Post Silicon Platform Validation

Post Si Platform Validation


This involves functional testing & performance validation on an implementation of a pre-production version of silicon during SoC/Product Development NPI cycle, where the SoC is tested across a wide range of operating conditions (temperature, voltage, frequency) targeting multiple use cases & corner conditions (to stress-test circuit). Goal is to ensure a robust, reliable and secure SoC design that performs & functions as intended per the design. Validation should always be run across a large quantity of devices so that variation within the silicon population is well represented.
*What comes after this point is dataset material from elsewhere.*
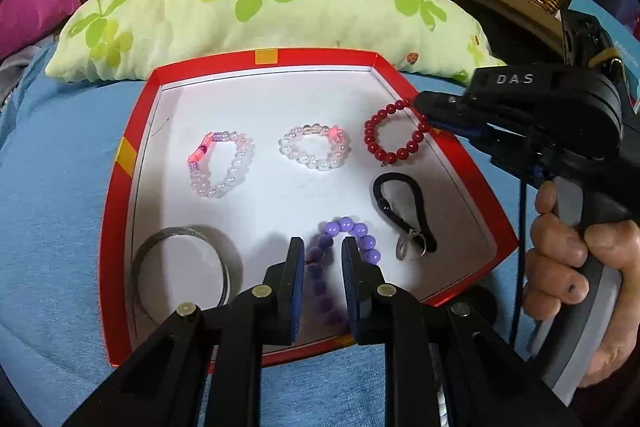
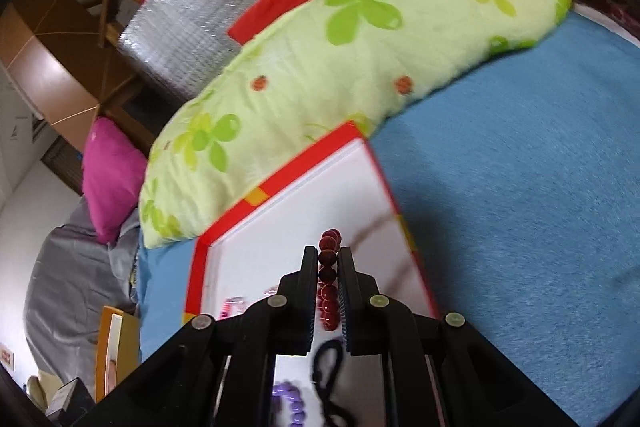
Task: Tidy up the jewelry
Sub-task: 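Carry the purple and red bracelets into the red box and open both tools, then withdraw both tools from the box toward the white bead bracelet and dark red bangle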
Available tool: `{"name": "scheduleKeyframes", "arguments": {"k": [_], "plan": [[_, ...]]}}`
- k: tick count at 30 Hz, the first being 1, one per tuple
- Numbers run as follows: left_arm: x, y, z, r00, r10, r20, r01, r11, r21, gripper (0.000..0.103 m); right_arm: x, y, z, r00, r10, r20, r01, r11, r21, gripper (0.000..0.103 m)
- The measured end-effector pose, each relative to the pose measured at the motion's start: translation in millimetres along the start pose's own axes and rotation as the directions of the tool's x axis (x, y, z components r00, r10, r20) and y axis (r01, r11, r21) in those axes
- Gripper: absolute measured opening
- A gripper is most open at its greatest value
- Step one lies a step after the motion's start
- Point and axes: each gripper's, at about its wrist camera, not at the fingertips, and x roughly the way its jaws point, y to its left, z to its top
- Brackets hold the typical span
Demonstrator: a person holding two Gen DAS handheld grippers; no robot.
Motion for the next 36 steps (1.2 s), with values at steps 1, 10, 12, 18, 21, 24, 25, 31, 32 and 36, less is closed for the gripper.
{"name": "scheduleKeyframes", "arguments": {"k": [1,10,12,18,21,24,25,31,32,36], "plan": [[-1,-1,-1,1.000,0.005,0.001,-0.005,1.000,0.007,0.020,-1,-3,1,1.000,-0.001,-0.006,0.001,1.000,0.012,0.014],[-26,3,-15,0.997,0.058,0.050,-0.060,0.997,0.056,0.040,-32,-3,0,1.000,0.001,-0.015,-0.001,1.000,-0.014,0.024],[-34,8,-19,0.996,0.070,0.057,-0.073,0.996,0.053,0.040,-43,0,-3,1.000,0.001,-0.018,-0.002,0.999,-0.043,0.024],[-49,11,-36,0.995,0.084,0.057,-0.087,0.994,0.061,0.052,-76,2,-24,0.999,-0.034,-0.032,0.031,0.994,-0.106,0.032],[-57,6,-49,0.993,0.095,0.065,-0.100,0.991,0.086,0.056,-90,0,-33,0.998,-0.057,-0.032,0.052,0.992,-0.115,0.032],[-62,3,-60,0.992,0.112,0.063,-0.118,0.987,0.110,0.056,-102,-5,-43,0.997,-0.070,-0.044,0.065,0.991,-0.120,0.032],[-63,2,-64,0.991,0.118,0.062,-0.125,0.985,0.119,0.056,-107,-8,-47,0.996,-0.079,-0.047,0.073,0.990,-0.118,0.032],[-70,1,-87,0.987,0.157,0.046,-0.162,0.976,0.147,0.057,-131,-24,-77,0.990,-0.109,-0.089,0.102,0.991,-0.083,0.032],[-72,1,-89,0.986,0.158,0.047,-0.163,0.975,0.149,0.057,-134,-27,-83,0.988,-0.116,-0.100,0.108,0.991,-0.082,0.033],[-83,0,-100,0.988,0.148,0.053,-0.155,0.976,0.154,0.063,-139,-34,-103,0.981,-0.133,-0.143,0.123,0.990,-0.075,0.033]]}}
The tests run during post Si validation may be random in nature or directed/focused & feature-oriented. The objective of these tests is to ensure functional correctness while verifying performance envelopes within power constraints & noise margins. This may test the ISA / microarchitecture, run memory stack validation, check for cache coherency, memory sequencing & synchronization, I/O concurrency,  bus & interface speeds, loads & bandwidths , hardware/software/firmware issues. SI/PDN issues are analyzed and any digital or analog bugs are identified & fixed. Tests include Power ON validation, logic validation, electrical validation, hardware/software compatibility validation & signal path validation (to identify frequency limited circuits).

This is an iterative, cycle-rich process, that includes platform level interactions and provides real-time results. However, on the flip-side, this is one of the most significant bottlenecks during SoC product development due to time & resource requirements. Since validation is run post Si, this is late in the NPI cycle, where development schedules are up against an aggressive time to market, and cost of any rework/design respins can be extremely costly. Analyzing results from post silicon validation (including identification of bugs, debug & troubleshooting) can be resource consuming, that is further compounded by the complexity of today's SoC designs that include multiple IP blocks, billions of transistors, several communication fabrics, interfaces and interconnects.

Other challenges in SoC validation:

- There are many ways signals can run through complex circuits, but responses can only be tracked/monitored for analysis at limited observation points (package pins, test pads or memory locations), that have to be pre-designed & allocated during pre-silicon design & development. These are typically assigned based on design experience / expertise, but if observation points for any key signals are missed during design, this translates to losing valuable information during validation and/or expensive rework. 

Speed of execution:Post Si validation > Pre Si Hardware emulation (FPGA prototyping)> Pre Si Software simulation (RTL models - that run the slowest)
Observability & controllability: Software / RTL sims (best)>Hardware emulation>Post Si validation

-  During pre-silicon verification, when bugs are found, they may be sequentially resolved. However, during validation, sequential troubleshooting is not preferred path due to aggressive scheduling needs. Instead, bugs once found, need to be contained with workarounds that allow validation activities to continue, while suppressing the current bug but without masking any other bugs from being discovered - or generating any undesirable product behavioural characteristics.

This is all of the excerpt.